ACTION ITEM:
The result should be every line in the material below containing the string "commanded".
--*--
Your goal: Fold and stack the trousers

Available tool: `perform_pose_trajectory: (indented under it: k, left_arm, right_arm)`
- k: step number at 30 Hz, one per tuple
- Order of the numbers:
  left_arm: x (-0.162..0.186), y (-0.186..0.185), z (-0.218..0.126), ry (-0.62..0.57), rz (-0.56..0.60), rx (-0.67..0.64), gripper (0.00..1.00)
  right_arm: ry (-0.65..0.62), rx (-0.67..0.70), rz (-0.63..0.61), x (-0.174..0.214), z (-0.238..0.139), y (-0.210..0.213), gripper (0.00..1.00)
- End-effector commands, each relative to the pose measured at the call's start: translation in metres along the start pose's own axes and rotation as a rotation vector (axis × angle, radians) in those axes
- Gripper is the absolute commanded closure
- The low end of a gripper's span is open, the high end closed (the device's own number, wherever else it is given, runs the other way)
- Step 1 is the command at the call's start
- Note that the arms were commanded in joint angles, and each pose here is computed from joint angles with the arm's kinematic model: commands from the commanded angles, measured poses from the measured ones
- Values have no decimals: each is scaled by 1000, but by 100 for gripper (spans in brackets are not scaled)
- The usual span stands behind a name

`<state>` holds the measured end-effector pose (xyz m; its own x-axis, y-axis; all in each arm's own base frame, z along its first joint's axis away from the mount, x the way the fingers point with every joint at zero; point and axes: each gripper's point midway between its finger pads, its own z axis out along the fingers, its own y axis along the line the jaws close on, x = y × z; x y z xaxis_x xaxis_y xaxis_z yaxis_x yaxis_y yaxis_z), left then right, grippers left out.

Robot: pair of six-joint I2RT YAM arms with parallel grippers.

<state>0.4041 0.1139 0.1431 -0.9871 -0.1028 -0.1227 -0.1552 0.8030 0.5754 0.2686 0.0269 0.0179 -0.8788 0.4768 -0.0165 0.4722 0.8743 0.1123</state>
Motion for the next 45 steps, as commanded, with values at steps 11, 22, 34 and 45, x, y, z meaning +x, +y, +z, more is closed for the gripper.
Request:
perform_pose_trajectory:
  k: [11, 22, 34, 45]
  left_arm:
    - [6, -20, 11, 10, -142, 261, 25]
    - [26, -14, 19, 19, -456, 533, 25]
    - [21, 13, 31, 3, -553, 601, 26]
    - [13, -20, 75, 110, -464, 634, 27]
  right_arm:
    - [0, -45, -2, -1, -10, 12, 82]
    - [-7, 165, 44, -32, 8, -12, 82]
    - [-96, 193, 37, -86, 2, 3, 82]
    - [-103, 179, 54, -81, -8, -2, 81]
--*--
ANSWER BELOW:
- Gripper is the absolute commanded closure
- Note that the arms were commanded in joint angles, and each pose here is computed from joint angles with the arm's kinematic model: commands from the commanded angles, measured poses from the measured ones
Motion for the next 45 steps, as commanded, with values at steps 11, 22, 34 and 45, x, y, z meaning +x, +y, +z, more is closed for the gripper.

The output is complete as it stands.